About this exercise »
Within the listing below, locate all lines containing the word "plate". Copy each one.
BEGIN Records supplied
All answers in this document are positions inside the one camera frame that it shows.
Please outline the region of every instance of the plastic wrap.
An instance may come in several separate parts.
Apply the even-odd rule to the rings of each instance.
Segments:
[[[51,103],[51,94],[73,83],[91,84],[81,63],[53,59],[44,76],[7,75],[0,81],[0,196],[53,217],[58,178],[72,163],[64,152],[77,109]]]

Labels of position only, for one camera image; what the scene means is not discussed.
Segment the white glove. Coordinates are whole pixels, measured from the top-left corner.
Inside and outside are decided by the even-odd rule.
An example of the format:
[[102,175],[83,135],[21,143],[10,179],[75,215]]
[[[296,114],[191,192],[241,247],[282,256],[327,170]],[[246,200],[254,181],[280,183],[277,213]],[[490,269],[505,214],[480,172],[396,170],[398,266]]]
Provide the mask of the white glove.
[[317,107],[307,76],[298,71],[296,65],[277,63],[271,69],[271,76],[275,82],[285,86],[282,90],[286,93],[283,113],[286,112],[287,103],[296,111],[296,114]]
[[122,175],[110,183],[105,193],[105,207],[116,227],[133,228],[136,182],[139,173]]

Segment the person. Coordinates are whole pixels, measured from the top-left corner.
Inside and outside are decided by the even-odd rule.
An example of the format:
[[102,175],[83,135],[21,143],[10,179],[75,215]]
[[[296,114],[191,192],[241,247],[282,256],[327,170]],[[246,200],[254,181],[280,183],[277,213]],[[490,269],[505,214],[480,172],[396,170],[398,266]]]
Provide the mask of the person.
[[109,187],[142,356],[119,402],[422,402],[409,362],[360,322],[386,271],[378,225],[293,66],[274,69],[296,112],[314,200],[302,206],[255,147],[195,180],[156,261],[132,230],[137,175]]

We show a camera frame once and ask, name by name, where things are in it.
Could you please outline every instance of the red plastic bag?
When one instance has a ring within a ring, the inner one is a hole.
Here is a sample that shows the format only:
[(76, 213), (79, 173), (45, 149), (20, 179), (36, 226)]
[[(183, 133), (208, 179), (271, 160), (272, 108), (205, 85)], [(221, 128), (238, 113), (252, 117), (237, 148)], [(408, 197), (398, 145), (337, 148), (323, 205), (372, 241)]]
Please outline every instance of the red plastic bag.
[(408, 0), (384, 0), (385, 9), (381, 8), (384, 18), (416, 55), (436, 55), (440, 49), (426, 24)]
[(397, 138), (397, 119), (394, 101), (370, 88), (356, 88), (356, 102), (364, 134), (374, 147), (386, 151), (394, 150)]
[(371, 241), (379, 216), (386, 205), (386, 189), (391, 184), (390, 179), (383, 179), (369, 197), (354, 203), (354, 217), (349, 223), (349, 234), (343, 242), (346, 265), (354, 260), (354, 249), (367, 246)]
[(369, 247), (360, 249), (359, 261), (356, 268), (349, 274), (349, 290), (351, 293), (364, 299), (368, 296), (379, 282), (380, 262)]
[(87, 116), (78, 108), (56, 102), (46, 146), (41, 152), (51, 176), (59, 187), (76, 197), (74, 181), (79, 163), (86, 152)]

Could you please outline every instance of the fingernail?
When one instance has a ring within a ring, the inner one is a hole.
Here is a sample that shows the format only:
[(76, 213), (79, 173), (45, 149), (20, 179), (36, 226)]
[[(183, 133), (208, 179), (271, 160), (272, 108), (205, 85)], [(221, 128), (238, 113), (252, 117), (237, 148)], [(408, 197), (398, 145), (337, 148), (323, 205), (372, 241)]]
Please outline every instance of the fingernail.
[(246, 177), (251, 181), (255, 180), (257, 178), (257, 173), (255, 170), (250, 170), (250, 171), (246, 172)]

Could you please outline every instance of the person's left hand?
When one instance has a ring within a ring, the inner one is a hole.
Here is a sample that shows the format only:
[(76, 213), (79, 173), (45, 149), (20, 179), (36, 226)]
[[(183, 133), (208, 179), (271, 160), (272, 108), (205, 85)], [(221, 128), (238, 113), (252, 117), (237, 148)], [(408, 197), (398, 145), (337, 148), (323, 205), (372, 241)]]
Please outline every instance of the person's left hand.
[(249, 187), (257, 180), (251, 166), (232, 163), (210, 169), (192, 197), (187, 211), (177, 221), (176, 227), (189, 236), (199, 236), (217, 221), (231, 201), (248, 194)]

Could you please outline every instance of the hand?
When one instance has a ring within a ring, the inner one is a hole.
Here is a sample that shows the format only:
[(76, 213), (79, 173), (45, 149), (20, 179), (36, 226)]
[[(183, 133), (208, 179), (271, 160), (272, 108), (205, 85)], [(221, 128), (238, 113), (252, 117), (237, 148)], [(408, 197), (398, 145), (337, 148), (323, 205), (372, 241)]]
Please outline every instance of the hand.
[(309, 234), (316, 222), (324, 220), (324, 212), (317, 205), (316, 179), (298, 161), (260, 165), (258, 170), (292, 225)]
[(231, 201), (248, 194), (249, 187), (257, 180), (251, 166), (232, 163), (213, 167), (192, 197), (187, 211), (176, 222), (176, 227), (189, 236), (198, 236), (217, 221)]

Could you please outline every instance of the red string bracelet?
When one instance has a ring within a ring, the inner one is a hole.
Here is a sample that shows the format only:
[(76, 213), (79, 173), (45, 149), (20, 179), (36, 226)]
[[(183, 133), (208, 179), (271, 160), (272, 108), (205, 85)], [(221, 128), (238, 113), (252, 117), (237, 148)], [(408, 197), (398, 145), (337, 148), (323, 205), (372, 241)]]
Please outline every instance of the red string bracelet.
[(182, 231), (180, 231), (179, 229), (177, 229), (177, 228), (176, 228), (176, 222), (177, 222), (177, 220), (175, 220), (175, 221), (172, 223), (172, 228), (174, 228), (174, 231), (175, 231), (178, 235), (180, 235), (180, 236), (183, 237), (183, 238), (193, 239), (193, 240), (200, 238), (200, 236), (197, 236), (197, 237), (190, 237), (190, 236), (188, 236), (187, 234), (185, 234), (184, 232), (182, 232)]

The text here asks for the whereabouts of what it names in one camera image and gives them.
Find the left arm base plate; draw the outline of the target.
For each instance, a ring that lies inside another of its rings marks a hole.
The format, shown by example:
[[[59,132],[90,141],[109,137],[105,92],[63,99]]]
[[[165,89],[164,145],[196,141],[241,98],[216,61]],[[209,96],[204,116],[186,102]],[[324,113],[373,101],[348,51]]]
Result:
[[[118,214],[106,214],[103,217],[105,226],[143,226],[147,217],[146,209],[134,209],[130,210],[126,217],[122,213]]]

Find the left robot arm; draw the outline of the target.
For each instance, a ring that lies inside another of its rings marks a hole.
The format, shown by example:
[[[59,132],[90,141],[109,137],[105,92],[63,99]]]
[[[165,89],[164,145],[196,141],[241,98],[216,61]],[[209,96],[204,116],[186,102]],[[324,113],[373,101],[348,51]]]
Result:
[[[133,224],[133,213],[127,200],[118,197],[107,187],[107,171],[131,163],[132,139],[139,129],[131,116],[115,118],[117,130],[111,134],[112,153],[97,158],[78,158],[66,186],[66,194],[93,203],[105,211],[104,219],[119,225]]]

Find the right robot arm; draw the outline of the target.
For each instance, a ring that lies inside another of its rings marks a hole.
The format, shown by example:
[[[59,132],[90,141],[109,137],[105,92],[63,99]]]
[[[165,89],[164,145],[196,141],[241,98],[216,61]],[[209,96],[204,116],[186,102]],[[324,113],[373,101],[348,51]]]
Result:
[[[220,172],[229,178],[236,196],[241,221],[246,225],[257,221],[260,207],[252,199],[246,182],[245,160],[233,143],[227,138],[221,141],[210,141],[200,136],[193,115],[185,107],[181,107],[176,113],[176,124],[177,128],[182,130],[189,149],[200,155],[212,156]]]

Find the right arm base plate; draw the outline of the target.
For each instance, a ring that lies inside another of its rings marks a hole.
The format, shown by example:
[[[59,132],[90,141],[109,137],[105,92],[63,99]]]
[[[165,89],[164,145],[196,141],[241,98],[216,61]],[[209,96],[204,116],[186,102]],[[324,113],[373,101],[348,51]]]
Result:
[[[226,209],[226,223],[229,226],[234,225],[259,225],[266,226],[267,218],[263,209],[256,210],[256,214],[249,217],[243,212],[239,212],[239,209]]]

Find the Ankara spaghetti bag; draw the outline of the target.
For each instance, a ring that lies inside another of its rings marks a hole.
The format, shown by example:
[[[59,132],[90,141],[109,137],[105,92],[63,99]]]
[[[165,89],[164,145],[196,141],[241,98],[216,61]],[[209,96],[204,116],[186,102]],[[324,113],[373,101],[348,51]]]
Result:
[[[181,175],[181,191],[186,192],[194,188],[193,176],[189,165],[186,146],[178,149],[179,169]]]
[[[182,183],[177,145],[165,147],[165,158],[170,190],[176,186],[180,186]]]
END Records supplied
Written solution »
Find the left arm base plate; draw the outline of the target.
Find the right arm base plate; draw the outline of the target.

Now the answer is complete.